Los derechos de los súbditos están estrictamente limitados y los de los expatriados son prácticamente inexistentes; los extranjeros pueden ser tratados como quiera el Gobierno. Se aplican las leyes de forma impredecible, lo que significa que casi todo el mundo es susceptible de ser detenido en cualquier momento; aunque, siempre y cuando se mantenga la discreción (un emiratí me dijo: "Aquí, las citas se tienen en las habitaciones de hotel"), el castigo sigue siendo más potencial que real. La idea predominante es dejar la política en las manos de la familia gobernante, que, en líneas generales, ha sido sensata.
Por lo tanto, Dubái se ajusta al modelo asiático, donde los tigres Hong Kong, Singapur, Taiwán y Corea del Sur crecieron con libertades limitadas y una ubicua intromisión del Gobierno en la economía. Después llegó la República Popular China y la declaración de Deng Xiaoping de 1962, "No importa si el gato es negro o blanco, mientras el gato cace ratones", se convirtió en guía del socialismo con rasgos chinos que lanzó aquél en 1978.
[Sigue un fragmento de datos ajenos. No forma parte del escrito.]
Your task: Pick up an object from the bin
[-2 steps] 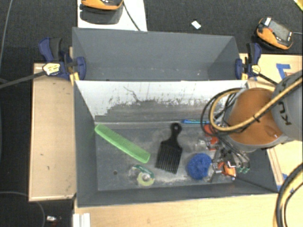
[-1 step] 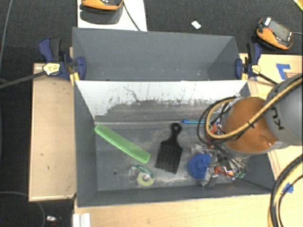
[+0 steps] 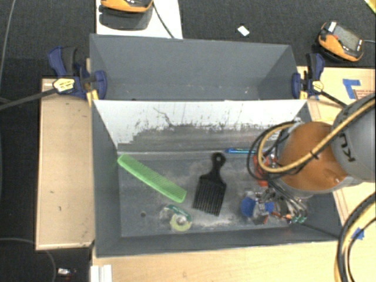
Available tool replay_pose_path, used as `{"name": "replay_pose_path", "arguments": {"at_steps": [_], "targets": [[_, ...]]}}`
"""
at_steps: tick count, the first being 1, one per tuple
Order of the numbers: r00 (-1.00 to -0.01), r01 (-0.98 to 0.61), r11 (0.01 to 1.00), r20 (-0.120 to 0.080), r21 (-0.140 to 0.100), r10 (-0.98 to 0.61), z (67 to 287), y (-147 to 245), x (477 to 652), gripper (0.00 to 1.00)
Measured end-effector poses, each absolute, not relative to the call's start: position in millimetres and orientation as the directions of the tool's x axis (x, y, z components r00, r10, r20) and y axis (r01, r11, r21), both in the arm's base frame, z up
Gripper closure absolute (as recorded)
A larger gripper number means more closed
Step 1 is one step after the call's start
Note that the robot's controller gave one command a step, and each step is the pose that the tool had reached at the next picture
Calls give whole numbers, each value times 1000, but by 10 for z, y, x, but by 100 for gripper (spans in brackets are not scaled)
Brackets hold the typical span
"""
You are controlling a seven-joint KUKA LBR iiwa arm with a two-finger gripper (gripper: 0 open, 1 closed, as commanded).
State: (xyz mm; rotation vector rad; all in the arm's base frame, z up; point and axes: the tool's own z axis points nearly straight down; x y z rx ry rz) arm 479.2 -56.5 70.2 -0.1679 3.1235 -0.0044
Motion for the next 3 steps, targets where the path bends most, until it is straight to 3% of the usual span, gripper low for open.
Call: {"name": "replay_pose_path", "arguments": {"at_steps": [1,2,3], "targets": [[-994,-108,994,-13,-4,-108,702,-565,4792,100],[-994,-109,994,-1,-1,-109,857,-560,4759,100],[-994,-110,994,-11,-3,-110,1169,-563,4787,100]]}}
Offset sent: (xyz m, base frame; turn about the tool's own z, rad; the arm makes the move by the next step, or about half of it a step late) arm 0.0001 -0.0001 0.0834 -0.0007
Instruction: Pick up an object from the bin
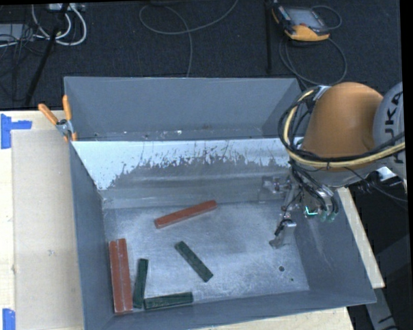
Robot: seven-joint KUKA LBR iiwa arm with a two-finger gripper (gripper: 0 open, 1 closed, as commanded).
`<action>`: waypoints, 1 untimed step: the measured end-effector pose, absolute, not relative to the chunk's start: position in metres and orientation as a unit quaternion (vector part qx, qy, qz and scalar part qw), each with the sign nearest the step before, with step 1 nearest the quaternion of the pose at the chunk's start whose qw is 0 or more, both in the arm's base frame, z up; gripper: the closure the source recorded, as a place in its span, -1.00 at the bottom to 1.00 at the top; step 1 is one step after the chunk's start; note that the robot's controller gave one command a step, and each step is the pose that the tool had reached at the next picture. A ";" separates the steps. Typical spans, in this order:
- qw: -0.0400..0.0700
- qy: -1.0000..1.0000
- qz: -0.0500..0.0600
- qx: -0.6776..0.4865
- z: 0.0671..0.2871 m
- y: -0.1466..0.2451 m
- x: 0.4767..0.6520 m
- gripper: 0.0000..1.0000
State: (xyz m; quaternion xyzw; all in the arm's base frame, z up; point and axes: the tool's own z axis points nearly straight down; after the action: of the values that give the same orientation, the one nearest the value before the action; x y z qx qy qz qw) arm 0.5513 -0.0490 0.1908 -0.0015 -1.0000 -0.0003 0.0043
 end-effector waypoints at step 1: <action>0.003 -1.000 -0.002 -0.015 0.136 0.001 0.557 -1.00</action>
Offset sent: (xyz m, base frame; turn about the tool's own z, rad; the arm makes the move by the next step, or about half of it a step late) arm 0.0068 0.0457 -0.0503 0.0318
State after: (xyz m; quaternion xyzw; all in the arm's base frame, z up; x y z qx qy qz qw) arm 0.5570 0.0008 0.1364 -0.0148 -0.9999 -0.0015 0.0035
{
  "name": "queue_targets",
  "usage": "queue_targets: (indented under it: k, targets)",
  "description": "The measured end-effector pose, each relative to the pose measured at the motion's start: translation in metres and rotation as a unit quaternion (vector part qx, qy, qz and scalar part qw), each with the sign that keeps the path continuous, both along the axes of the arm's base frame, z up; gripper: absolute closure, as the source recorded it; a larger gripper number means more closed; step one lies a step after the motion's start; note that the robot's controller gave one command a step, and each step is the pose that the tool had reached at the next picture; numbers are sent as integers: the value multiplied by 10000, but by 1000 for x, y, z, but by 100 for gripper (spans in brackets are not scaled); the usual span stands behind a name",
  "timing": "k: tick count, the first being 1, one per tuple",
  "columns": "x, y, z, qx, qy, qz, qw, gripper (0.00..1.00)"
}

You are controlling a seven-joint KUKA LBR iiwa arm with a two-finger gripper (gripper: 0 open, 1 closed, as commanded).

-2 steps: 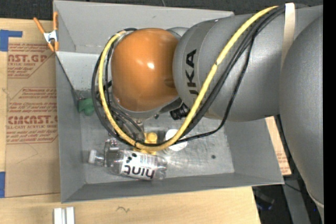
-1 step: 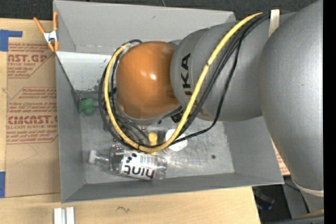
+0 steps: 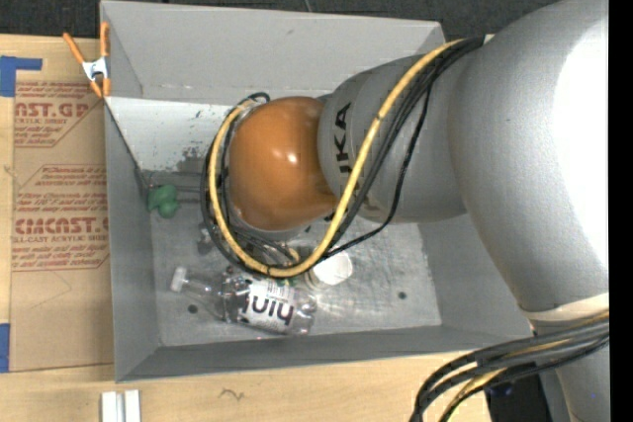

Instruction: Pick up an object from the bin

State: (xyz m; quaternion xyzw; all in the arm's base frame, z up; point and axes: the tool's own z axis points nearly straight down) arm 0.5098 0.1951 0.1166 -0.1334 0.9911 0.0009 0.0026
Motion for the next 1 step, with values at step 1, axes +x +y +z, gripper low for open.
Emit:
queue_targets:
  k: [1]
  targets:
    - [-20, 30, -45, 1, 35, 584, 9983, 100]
Si bien otros tigres se democratizaron, el Partido Comunista chino ha mantenido su dictadura durante estas cuatro décadas de extraordinario crecimiento económico. El exitoso capitalismo de Estado ha resultado ser un competidor tan impresionante para el libre mercado que los regímenes de Rusia, India y Turquía han emulado a China, como refirió Time, "construyendo sistemas donde el Gobierno abraza el comercio mientras refuerza el control sobre la política doméstica, la competitividad económica y el control de la información". Esto es también a lo que aspira la Visión 2030 del príncipe heredero de Arabia Saudí, Mohamed ben Salman.
Dubái encaja bulliciosamente en este nuevo modelo antidemocrático de construcción de riqueza. Sus característicos distintivos externos importan menos que su estructura nuclear, un modelo consolidado y, por desgracia, viable.